= Open for Business (blog) =

Open for Business (OFB) was an online news blog with a technology focus. It featured articles on topics including computers, technology, politics, current events, theology and philosophy. The site also contained a fiction section with short stories and poetry.

==History==
OFB was founded on October 5, 2001 as the "open-source migration guide". It was started by Timothy R. Butler after a mailing list discussion, and featured articles and white papers discussing migration to Linux. Originally, OFB featured very little original content, instead mimicking Slashdot and similar sites that included little more than a few small comments on the articles posted. Steven Hatfield helped add postings to the site.

The site then started to add free and open source software news. About a month after the site was founded, the first original editorial content appeared and OFB continued to publish approximately one original work per month after that. In late April 2002, Butler announced a relaunch of the site that included a reduction in links to other sites and a further increase in original content. The relaunch also brought forth the first version of a blue sphere logo and the new tagline "the Independent Journal of Open Source Migration".

On July 4, 2002, Open for Business, LinuxandMain.com, KernelTrap and Device Forge's LinuxDevices and DesktopLinux.com formed LinuxDailyNews (LDN), an aggregation site that was intended to help increase the publicity of independent open source news sites. LDN featured a center column that showed story highlights and two side columns that displayed all stories from the member sites in blocks. The site was launched as part of DesktopLinux.com's "wIndependence Day" promotion and had an early spike in popularity following a mention on Slashdot. In subsequent months, the site's traffic decreased. It was taken down in 2004 after a hacker managed to deface the site; although plans existed to restore the site, they were never followed through with and Device Forge assumed the rights to LDN's domain name.

In February 2003, the site finalized its transition to an original content provider, as opposed to a site of links, by moving non-original content to a separate "News Watch" section. New contributing editor Ed Hurst began a series on his switch to FreeBSD in September 2003, beginning a long running series of FreeBSD articles that Hurst continued to add until October 2006. Butler also began OFB's coverage of Mac OS X computers. OFB's second associate editor Eduardo Sánchez returned in mid-2004 as a contributing editor. Hurst was promoted to associate editor simultaneously.

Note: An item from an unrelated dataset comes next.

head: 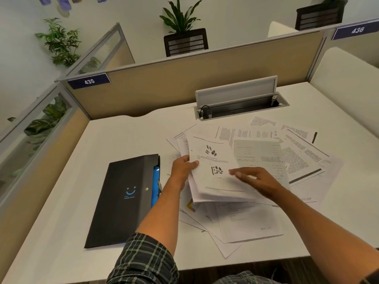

The site continued in a similar fashion, with its mix of coverage on Linux, BSD and Mac OS X through early 2006. During this period it changed its motto to "the Independent Journal of Open Standards and Open Source". Due to other obligations, the site's editors ceased writing content for the site in early 2006, though it remained open during this period.

On its fifth anniversary, Butler announced the relaunch of the site on October 5, 2006. The new OFB adopted the site's current general interest focus, de-emphasizing its past emphasis on Open Source and technology. The site changed its purple and blue, PHP-Nuke-based design that had been used with only minor modifications since the site's original launch, to a simpler, content-oriented design using a custom backend. The old site was archived as OFB Classic to preserve access to past articles.

The last article was posted on January 25, 2013.

==Contributors==
Regular contributors included:
- Timothy R. Butler, editor-in-chief (2001–present).
- Ed Hurst, contributing editor (2003–2004), associate editor (2004–present).
- Eduardo Sánchez, associate editor (2002–2003), contributing editor (2004–present).
- Jason P. Franklin, contributing editor (2007–present).
- Steven Hatfield, associate editor (2001–2002), contributing editor (2003).